Dataset content:
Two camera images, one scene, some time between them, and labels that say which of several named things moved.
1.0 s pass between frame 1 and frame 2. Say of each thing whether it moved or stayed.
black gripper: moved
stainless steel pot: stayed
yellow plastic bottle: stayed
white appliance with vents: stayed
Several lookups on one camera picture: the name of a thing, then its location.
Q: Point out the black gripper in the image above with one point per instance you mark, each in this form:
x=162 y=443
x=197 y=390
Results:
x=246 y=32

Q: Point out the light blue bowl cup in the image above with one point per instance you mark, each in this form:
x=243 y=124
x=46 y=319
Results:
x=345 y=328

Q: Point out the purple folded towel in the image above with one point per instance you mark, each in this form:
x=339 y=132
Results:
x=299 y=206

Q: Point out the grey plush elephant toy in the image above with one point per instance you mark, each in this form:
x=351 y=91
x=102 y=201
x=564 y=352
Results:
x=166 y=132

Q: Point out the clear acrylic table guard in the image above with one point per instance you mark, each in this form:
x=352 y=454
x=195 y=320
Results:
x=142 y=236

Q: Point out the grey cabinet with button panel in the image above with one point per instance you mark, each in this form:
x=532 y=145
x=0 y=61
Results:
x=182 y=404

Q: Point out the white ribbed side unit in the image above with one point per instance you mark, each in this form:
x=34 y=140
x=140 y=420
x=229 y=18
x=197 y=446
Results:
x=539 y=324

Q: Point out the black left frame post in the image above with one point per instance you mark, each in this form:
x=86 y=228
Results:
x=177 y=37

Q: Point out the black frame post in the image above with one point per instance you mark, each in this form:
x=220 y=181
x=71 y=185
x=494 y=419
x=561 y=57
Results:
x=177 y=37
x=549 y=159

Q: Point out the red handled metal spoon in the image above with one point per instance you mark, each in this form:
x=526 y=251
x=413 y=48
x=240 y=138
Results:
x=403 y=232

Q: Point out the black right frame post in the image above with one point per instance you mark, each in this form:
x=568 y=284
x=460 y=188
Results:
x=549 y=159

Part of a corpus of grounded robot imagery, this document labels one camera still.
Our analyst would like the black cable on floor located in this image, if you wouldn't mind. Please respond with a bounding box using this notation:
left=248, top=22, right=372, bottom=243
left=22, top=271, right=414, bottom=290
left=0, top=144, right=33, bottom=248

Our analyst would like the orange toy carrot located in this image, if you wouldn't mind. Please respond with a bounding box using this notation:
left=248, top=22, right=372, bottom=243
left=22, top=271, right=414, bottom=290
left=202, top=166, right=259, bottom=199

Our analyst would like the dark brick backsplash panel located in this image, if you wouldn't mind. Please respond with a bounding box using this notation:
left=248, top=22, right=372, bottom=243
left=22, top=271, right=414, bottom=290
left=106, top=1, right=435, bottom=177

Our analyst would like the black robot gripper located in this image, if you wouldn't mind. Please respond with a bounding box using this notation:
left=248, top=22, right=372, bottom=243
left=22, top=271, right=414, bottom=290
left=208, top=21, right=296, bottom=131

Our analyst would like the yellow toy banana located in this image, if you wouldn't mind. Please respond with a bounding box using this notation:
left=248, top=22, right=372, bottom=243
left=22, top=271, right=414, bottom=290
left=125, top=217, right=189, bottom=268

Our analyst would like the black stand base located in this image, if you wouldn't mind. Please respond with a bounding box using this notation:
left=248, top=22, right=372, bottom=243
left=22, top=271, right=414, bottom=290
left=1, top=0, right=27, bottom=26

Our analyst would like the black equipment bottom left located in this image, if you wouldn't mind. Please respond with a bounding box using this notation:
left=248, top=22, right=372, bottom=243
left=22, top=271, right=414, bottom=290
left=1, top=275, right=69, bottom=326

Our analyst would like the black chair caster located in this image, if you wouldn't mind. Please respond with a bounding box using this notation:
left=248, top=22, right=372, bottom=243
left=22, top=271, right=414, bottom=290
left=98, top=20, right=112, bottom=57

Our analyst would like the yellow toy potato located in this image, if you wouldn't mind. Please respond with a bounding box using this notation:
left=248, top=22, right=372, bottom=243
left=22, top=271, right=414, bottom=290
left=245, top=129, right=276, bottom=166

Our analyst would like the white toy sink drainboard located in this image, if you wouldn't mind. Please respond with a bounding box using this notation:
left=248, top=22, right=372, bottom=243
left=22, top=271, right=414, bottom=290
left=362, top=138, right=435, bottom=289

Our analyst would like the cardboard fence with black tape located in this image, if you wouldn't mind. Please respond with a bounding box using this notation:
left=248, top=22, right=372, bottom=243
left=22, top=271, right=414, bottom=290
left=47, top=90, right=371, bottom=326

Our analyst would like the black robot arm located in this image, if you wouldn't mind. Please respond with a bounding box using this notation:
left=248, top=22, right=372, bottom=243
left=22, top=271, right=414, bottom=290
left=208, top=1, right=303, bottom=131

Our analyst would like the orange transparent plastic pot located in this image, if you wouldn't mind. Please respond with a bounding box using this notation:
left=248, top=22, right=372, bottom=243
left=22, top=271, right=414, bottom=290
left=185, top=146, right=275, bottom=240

---

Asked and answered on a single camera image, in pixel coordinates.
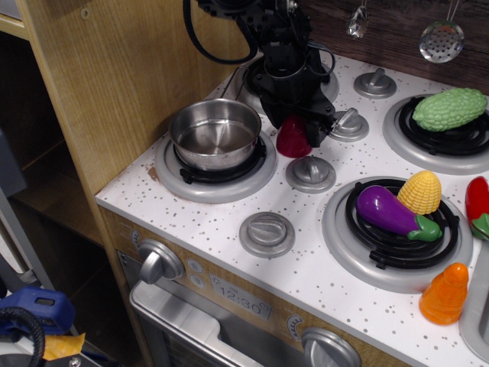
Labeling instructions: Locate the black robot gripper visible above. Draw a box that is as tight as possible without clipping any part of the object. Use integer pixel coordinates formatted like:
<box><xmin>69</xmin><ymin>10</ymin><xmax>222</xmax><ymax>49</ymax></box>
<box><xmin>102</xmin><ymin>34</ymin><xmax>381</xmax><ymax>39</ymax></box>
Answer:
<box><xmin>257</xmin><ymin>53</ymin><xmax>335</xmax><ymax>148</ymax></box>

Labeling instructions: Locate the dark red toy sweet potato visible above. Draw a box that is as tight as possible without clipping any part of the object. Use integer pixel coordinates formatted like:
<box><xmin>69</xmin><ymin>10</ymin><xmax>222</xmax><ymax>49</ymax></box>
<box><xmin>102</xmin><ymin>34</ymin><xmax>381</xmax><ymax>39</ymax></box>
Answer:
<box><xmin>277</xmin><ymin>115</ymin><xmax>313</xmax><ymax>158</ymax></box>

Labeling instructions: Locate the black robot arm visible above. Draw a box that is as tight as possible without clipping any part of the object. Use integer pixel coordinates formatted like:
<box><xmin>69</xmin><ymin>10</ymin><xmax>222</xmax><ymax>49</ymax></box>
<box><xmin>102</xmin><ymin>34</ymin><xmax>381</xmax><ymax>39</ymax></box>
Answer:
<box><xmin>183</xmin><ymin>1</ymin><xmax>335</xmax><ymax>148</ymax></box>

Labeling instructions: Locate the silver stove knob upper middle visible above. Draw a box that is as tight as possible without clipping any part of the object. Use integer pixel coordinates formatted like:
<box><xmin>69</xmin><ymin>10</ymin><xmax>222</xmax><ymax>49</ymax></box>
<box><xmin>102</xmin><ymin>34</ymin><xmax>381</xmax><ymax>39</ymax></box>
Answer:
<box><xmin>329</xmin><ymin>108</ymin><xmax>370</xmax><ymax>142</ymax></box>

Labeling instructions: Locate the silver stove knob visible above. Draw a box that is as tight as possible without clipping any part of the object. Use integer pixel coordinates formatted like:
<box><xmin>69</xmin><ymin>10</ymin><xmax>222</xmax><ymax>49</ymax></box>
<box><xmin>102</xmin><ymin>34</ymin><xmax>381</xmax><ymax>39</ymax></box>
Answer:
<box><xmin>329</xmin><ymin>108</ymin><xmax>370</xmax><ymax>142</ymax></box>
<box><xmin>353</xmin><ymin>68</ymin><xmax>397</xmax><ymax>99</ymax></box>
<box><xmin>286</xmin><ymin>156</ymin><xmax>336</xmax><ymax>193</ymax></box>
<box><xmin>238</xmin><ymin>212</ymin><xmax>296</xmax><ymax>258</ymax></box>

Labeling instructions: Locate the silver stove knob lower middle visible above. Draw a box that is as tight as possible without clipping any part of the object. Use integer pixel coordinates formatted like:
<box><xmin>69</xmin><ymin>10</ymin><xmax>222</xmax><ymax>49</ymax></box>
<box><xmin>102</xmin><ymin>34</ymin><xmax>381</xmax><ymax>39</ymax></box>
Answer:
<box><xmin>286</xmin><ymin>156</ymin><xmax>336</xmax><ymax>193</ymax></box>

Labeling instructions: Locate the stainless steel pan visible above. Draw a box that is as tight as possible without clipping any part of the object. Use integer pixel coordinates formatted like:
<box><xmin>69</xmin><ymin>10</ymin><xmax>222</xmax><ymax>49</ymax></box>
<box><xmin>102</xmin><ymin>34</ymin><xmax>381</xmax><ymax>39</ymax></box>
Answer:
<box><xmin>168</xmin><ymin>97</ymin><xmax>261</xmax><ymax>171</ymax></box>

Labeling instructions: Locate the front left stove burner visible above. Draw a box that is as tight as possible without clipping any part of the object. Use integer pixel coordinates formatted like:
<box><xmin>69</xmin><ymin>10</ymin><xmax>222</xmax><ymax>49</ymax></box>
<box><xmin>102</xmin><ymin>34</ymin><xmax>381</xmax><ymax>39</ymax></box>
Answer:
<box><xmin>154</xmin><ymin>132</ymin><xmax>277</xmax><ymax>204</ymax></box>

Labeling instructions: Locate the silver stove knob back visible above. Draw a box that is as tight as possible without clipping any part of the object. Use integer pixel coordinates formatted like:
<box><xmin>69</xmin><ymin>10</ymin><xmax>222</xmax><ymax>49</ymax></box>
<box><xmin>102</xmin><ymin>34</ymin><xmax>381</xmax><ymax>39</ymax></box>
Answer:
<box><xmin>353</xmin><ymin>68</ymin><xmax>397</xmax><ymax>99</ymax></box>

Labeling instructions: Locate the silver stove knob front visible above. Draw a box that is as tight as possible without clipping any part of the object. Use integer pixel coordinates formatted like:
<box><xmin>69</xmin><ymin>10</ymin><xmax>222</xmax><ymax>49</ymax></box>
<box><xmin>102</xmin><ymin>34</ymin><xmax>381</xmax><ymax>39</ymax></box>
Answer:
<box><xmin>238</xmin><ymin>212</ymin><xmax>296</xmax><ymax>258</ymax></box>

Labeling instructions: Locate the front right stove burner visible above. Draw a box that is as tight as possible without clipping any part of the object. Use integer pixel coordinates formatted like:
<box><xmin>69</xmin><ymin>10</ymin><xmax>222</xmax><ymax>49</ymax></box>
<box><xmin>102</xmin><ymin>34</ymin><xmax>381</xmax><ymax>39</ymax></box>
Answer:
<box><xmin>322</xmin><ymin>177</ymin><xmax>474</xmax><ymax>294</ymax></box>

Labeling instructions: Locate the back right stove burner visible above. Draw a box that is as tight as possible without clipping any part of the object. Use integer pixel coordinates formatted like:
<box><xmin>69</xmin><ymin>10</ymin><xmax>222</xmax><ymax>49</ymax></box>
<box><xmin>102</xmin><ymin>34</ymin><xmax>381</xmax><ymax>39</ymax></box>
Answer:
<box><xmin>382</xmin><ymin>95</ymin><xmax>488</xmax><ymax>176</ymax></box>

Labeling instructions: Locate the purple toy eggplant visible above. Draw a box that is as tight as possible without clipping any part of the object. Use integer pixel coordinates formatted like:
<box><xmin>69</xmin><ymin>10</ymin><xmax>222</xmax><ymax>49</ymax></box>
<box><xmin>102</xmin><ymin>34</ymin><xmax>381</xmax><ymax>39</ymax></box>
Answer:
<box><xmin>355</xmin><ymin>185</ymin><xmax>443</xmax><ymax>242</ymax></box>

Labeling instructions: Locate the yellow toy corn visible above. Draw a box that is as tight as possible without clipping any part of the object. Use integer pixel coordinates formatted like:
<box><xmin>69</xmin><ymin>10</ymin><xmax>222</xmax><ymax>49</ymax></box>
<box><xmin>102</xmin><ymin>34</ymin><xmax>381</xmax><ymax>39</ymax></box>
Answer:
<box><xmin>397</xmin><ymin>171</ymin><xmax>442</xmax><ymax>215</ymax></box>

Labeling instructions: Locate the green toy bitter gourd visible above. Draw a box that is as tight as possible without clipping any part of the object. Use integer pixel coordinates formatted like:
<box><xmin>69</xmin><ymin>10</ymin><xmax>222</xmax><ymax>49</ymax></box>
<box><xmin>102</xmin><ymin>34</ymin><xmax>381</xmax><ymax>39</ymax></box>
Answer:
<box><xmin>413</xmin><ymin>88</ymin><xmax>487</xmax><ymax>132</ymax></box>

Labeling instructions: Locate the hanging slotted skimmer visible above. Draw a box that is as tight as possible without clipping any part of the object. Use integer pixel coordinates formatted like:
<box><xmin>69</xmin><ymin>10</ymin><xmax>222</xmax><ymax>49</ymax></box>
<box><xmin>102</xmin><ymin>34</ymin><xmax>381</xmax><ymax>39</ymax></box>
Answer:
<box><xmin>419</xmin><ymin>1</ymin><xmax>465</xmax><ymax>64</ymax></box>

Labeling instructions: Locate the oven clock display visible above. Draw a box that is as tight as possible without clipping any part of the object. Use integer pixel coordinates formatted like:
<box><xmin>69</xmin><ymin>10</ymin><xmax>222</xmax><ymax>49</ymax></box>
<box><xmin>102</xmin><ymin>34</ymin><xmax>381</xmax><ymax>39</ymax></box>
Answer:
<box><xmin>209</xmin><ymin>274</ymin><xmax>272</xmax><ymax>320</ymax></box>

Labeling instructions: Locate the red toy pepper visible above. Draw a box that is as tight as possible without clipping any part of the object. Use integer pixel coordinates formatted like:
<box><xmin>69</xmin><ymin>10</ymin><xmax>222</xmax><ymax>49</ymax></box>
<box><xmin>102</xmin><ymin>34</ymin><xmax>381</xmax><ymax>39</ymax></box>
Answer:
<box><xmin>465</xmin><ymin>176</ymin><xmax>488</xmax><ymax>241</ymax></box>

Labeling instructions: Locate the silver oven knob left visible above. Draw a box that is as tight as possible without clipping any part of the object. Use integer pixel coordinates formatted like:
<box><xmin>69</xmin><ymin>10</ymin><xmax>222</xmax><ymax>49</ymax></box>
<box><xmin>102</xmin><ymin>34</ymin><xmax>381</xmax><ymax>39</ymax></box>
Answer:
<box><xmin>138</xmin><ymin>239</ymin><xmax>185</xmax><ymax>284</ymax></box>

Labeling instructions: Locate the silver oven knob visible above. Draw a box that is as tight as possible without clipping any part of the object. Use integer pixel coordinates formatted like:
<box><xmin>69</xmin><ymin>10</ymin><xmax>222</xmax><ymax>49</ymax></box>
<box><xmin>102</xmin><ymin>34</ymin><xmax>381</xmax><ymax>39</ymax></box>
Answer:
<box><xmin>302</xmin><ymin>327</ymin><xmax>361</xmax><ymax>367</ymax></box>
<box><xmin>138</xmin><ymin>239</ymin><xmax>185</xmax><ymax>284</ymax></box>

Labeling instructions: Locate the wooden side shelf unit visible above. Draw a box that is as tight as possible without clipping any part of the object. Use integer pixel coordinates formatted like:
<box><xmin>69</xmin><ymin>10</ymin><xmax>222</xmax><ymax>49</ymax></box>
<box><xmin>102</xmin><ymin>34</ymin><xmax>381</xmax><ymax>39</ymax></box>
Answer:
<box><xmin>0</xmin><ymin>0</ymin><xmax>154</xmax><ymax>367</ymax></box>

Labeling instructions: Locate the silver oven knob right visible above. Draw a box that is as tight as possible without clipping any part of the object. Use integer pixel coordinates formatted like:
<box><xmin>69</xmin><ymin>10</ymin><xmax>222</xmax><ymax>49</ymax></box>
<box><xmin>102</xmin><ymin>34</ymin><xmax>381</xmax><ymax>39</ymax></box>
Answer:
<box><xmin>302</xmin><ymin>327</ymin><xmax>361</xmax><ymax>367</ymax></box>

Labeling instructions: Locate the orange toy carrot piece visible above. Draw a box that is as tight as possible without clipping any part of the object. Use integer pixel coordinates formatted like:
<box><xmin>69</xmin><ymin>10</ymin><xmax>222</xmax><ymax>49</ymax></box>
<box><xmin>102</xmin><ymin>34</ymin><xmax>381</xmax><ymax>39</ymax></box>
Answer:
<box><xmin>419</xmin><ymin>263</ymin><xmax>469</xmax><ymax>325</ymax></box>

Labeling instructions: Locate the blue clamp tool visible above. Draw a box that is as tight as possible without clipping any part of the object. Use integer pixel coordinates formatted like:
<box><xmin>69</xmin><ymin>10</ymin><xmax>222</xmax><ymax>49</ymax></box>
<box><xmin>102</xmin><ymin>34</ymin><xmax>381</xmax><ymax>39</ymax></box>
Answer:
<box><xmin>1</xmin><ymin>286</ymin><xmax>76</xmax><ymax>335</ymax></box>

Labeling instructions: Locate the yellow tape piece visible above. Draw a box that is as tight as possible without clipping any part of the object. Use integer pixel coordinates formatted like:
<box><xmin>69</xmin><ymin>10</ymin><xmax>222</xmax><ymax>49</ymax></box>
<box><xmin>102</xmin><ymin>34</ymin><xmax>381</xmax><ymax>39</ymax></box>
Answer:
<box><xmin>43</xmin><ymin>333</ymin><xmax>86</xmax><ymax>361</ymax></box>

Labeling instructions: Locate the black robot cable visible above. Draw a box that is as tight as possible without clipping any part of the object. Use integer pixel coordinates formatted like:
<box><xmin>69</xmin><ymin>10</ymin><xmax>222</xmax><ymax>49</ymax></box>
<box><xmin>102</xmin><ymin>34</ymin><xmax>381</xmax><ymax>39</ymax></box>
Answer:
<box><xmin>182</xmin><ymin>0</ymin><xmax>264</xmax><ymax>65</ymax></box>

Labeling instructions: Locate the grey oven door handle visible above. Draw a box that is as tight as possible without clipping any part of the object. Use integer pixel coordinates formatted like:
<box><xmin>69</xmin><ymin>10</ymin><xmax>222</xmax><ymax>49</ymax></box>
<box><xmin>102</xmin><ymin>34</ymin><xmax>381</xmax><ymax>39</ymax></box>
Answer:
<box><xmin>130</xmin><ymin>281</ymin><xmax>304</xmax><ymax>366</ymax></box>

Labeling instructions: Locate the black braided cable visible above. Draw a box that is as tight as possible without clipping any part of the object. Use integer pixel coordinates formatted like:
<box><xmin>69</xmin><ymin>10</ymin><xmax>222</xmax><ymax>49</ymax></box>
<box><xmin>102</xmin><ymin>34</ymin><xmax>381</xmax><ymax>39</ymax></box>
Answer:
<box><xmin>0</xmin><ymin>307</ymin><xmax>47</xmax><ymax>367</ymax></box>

What this task involves:
From the records given above, copy all lines containing "dark".

Answer space:
Our analyst would like the dark brick backsplash panel located in this image, if you wouldn't mind. Please respond with a bounding box using this notation:
Labeling instructions: Locate the dark red toy sweet potato visible above. Draw a box that is as tight as possible without clipping any part of the object. Use integer pixel coordinates formatted like:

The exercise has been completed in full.